Hi community, Greetings!
I am using remote BLASTx on my Linux machine for some bacterial species (Few Nucleotide sequences in FASTA file format). Following is the command I'm using: /home/ncbi-blast-2.16.O+/bin/blastx - remote -query filtered_regions.fasta -db nr -entrez_query "E.coli [organism]" -out k12_blastx_res.txt
And it is providing me let's say 30 regions with No hits. But when I put specific strain (eg. -entrez_query "E.coli K-12 [organism]"), the number of regions with No hits decreases drastically (around 12-15).
Can anyone explain why is it happening? Because logically when using general taxon (E.coli) it should give low number of No hits as it must cover other strains as well, and when specifying the strain (E.coli K-12) it should increase the number of No hits as it must ignore other strains. But experiencing completely opposite.
Your help will be appreciated.
Thank you.
How about using the online service, where you can specify the organism? https://blast.ncbi.nlm.nih.gov/Blast.cgi?PROGRAM=blastx&PAGE_TYPE=BlastSearch&LINK_LOC=blasthome
Hi, thanks for your response, actually in the beginning I was using online service, but according to the project's need I had to use BLAST that can be automated (containerized) within the pipeline. That's why I switched to Linux based remote BLAST.
What does this mean? 30 sequences from your query show no hits?
Yes, If I had 100 regions in my query file, out of which 70 regions get hits (Hypothetical/non-redundant proteins) and 30 regions gets No Hits (i.e Neutral regions: that means they don't code for any kinda protein).
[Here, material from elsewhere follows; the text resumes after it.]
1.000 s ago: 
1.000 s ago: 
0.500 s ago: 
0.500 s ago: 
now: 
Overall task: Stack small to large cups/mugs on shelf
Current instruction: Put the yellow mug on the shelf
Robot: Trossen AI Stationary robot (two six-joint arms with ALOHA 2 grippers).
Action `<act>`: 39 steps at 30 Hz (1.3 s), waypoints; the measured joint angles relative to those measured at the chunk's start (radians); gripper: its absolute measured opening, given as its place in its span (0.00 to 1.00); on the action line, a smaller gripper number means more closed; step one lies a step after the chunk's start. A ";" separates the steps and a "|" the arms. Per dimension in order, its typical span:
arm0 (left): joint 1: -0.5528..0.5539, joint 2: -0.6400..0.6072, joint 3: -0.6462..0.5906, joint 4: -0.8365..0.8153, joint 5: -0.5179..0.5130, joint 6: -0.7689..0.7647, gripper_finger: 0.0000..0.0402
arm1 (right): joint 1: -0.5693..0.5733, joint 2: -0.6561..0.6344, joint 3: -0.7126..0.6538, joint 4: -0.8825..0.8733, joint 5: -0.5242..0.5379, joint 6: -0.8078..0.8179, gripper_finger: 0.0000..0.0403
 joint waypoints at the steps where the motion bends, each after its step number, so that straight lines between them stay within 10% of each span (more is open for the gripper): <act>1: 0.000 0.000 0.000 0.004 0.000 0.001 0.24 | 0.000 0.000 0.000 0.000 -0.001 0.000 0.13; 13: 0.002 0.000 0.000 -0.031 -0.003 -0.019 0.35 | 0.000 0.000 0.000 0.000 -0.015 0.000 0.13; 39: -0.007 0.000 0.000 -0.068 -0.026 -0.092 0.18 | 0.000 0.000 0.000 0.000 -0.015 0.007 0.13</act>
According to my logic: If I'm providing whole organism as Entrez query, It should cover all the strains of that organism and should give less number of neutral regions (with No hits) and if I provide strain in entrez query, It should ignore the other strains and give higher number of neutral regions.
But I'm getting opposite of it.
And E coli is just an example, it's happening with other organisms as well.
Try using taxID for the organism since that may be a better filter. You should also look at default values for other parameters (word length etc) to make sure they are optimal for what you are trying to do. If you don't change a value then the default values are always in use. People tend to forget that at times.
I tried with taxid earlier but was facing same issue. I'll surely look into setting up the parameters.Thanks for your suggestion.